Le groupe Streeteo, filiale d’Indigo (ex-Vinci Park), doit atteindre un quota de 50 000 signalements de stationnement illégal par jour. / LIONEL BONAVENTURE / AFP

La Mairie de Paris « a été trompée ». L’argument est lapidaire, mais il confirme le scandale révélé par Le Canard enchaîné dans son édition de mercredi 7 mars. Selon l’hebdomadaire satirique, des milliers de contrôles de stationnement réalisés dans les rues de Paris par une société privée se sont avérés tout simplement « bidon ».

Comment a fonctionné la supercherie ? Tout commence au 1er janvier, quand la Mairie de Paris instaure des objectifs chiffrés après la privatisation du contrôle du stationnement payant. Le groupe Streeteo, filiale d’Indigo (ex-Vinci Park), choisi pour mener ces opérations dans les deux tiers de la ville, met alors au point une technique aussi infaillible qu’illégale pour atteindre son quota fixé à 50 000 contrôles par jour.

« On nous demandait de désactiver le GPS »

Les salariés de l’entreprise chargée du contrôle du paiement des parcmètres saisissaient des immatriculations de véhicules en prétendant les contrôler, mais sans quitter leur bureau. Ces numéros de plaque automobile leur étaient parvenus quelques jours auparavant par le biais des véhicules Lapi – pour lecture automatisée de plaques d’immatriculation – de la même entreprise Streeteo, chargés de contrôler les véhicules stationnés.

En clair : de vraies voitures de contrôle à lecture de plaques automatisée scannent les rues de Paris. Quelques jours plus tard, dans les locaux de l’entreprise, les salariés utilisent ces mêmes numéros pour signaler un stationnement illégal, prétendant avoir constaté l’infraction de visu. « On nous demandait de désactiver le GPS de nos PDA (ces tablettes qui servent à signaler les infractions) pour que les contrôles ne soient pas localisés », explique ainsi un des salariés interrogé par l’hebdomadaire.
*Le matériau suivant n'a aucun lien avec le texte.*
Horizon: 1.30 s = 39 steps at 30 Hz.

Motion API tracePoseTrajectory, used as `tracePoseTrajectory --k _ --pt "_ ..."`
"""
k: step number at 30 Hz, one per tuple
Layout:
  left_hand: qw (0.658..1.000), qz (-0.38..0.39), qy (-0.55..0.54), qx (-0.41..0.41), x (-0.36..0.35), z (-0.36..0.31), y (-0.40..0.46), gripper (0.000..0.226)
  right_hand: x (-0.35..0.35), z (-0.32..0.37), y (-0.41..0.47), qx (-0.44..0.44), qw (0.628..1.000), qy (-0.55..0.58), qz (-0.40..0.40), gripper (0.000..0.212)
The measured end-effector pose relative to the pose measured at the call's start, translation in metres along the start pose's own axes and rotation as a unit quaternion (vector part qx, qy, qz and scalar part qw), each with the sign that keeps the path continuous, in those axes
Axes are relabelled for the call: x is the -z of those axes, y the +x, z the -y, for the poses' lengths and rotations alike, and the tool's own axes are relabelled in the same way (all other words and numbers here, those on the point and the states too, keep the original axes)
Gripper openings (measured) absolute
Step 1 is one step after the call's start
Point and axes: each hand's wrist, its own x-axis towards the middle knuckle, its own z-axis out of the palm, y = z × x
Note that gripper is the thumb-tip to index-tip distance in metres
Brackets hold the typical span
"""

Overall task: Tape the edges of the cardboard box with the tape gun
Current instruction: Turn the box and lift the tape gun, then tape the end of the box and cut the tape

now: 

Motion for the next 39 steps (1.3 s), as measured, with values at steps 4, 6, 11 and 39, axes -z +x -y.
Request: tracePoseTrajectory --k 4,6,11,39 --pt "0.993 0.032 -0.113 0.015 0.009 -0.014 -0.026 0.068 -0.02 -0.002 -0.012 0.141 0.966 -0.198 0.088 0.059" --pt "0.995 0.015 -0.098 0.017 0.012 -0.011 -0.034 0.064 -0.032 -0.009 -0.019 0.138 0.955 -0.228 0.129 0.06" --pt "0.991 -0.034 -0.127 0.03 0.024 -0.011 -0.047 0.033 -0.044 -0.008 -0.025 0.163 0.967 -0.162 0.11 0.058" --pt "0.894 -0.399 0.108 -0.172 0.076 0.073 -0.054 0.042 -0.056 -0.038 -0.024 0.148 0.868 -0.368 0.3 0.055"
Impossible bien sûr d’envoyer ensuite des contraventions, qui seraient immédiatement contestées par les usagers. Dès lors, les salariés justifiaient eux-mêmes la non-verbalisation par des motifs tels « PMR » (personne à mobilité réduite), « personne agressive », personne « dans le véhicule » ou « autre », décrit le Canard.

Enquête interne

Fin janvier, à l’occasion d’un premier bilan de la réforme du stationnement, « nous avons effectivement constaté un nombre anormalement élevé d’exemptions de paiement », a confirmé Christophe Najdovski, adjoint Europe Ecologie-Les Verts aux transports. Selon l’élu, ce couac ne concerne que « de 2 à 3 % des transactions » quand le Canard enchaîné, citant des agents, parle de « près de la moitié » des 50 000 contrôles quotidiens de Streeteo.

« Ces pratiques visant à tromper la Mairie de Paris ont cessé » le 22 février, a ajouté Christophe Najdovski. Sommée de s’expliquer, la société a ouvert une enquête interne « qui a permis d’établir ces pratiques », a ajouté l’élu. Des sanctions disciplinaires ont été demandées et des pénalités financières, non chiffrées, réclamées.

« La confiance est rompue »

Dans le cadre de la réforme permise par la loi sur les métropoles (loi Maptam), l’exécutif parisien, au terme d’un vif débat entre les élus, avait décidé de confier au privé la gestion des parcmètres et des amendes. Deux lots ont été remportés par Streeteo et un lot par Urbis Park, à charge pour eux d’effectuer 25 000 contrôles par lot et par jour, sur les 140 000 parcmètres que compte Paris.

« C’est un couac pour la société Streeteo, pas pour la Mairie de Paris », a insisté Christophe Najdovski. Sans vraiment parvenir à convaincre, alors que l’exécutif parisien subit actuellement une série de revers sur le Vélib’ ou la piétonnisation des voies sur berge. Un dysfonctionnement d’autant plus remarqué que le groupe Indigo (ex-Vinci Park) est aussi actionnaire principal de Smovengo, l’opérateur des nouveaux Vélib’ dont la mise en service est sans cesse retardée, provoquant la colère des usagers.

« Une fois de plus, la Ville s’illustre par une légèreté totale », a commenté Florence Berthout, présidente du groupe Les Républicains au Conseil de Paris. Le « marché a été attribué à un opérateur qui manifestement n’a pas les reins solides. Il n’a pas été accompagné par la Ville », a-t-elle accusé. L’UDI-MoDem a demandé de « mettre un terme au contrat » avec Streeteo, au motif que « la confiance est rompue ».